YOUR INSTRUCTIONS: The reply should contain all the data below, repeated exactly, and none of the images.

━━━

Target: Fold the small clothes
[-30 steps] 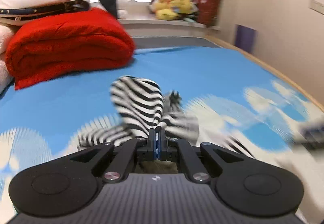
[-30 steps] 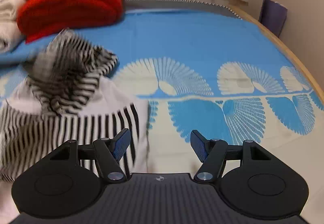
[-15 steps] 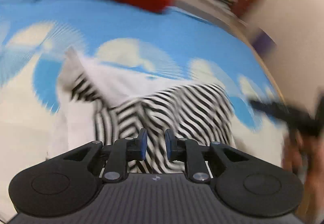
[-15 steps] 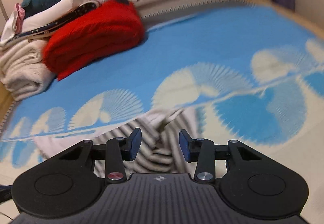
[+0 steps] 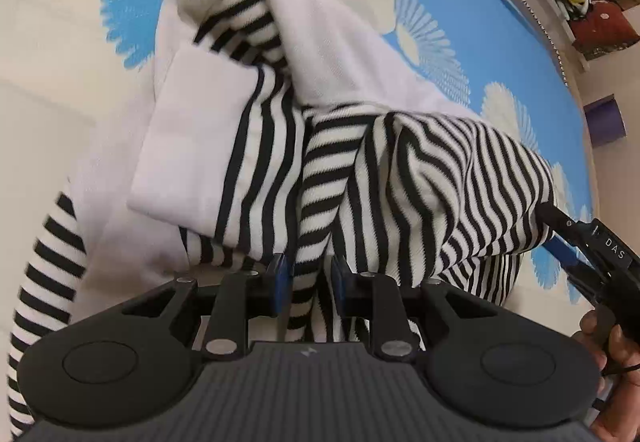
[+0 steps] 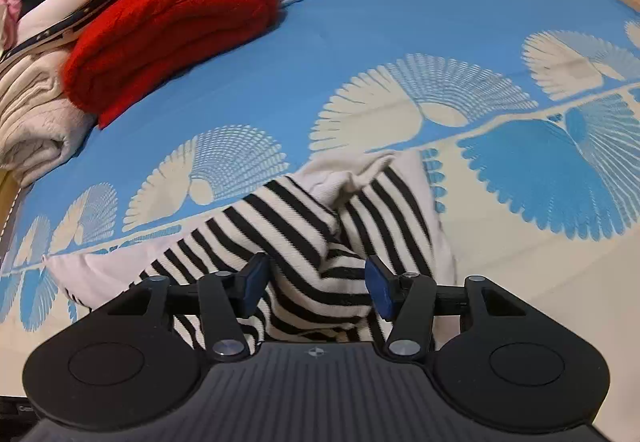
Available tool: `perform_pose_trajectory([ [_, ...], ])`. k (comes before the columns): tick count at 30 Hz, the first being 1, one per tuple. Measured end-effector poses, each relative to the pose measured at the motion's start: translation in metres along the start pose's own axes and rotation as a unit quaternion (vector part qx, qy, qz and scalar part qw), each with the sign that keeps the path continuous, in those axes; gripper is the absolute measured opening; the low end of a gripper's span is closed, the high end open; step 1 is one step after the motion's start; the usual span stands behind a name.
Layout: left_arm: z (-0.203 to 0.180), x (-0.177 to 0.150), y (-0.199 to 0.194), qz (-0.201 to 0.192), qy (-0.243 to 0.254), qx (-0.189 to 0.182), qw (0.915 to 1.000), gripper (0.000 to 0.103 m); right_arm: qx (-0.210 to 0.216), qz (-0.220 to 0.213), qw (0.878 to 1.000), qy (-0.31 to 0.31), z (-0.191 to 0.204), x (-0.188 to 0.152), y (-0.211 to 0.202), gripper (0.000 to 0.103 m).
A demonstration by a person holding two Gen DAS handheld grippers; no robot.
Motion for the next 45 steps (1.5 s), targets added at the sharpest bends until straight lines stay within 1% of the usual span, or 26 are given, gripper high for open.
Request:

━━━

ANSWER:
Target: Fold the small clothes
[-30 steps] 
[-30 steps] 
[-15 steps] 
[-15 steps] 
[+0 steps] 
[+0 steps] 
Available tool: `perform_pose_trajectory([ [_, ...], ])`. k (comes before the columns): tick count at 30 Hz, the first being 1, one per tuple. Measured end-effector poses, each relative to the pose measured at the motion's start: translation in metres along the start pose's own axes and rotation as a unit quaternion (vector part qx, qy, qz and scalar part qw), each with the sign that keeps the path continuous, in those axes; gripper is the absolute measured opening; the low end of a gripper's span is closed, the high end open; step 1 is one step after the motion's start; the usual span stands behind a name.
Layout: left_arm: z (-0.203 to 0.180), x (-0.177 to 0.150), y (-0.199 to 0.194), qz (-0.201 to 0.192), qy (-0.243 to 0.254), qx (-0.189 to 0.182), qw (0.915 to 1.000), gripper (0.000 to 0.103 m); right_arm: qx (-0.210 to 0.216), qz (-0.220 to 0.213), qw (0.878 to 1.000), qy (-0.31 to 0.31), z (-0.191 to 0.204), x (-0.188 to 0.152), y (-0.211 to 0.202), gripper (0.000 to 0.103 m).
A demonstration by a person holding two Gen DAS handheld grippers; no robot.
Motion for the next 45 steps (1.5 s), targets added at the sharpest bends until straight lines stay within 1% of the usual span, or 26 are given, gripper high for open.
Request:

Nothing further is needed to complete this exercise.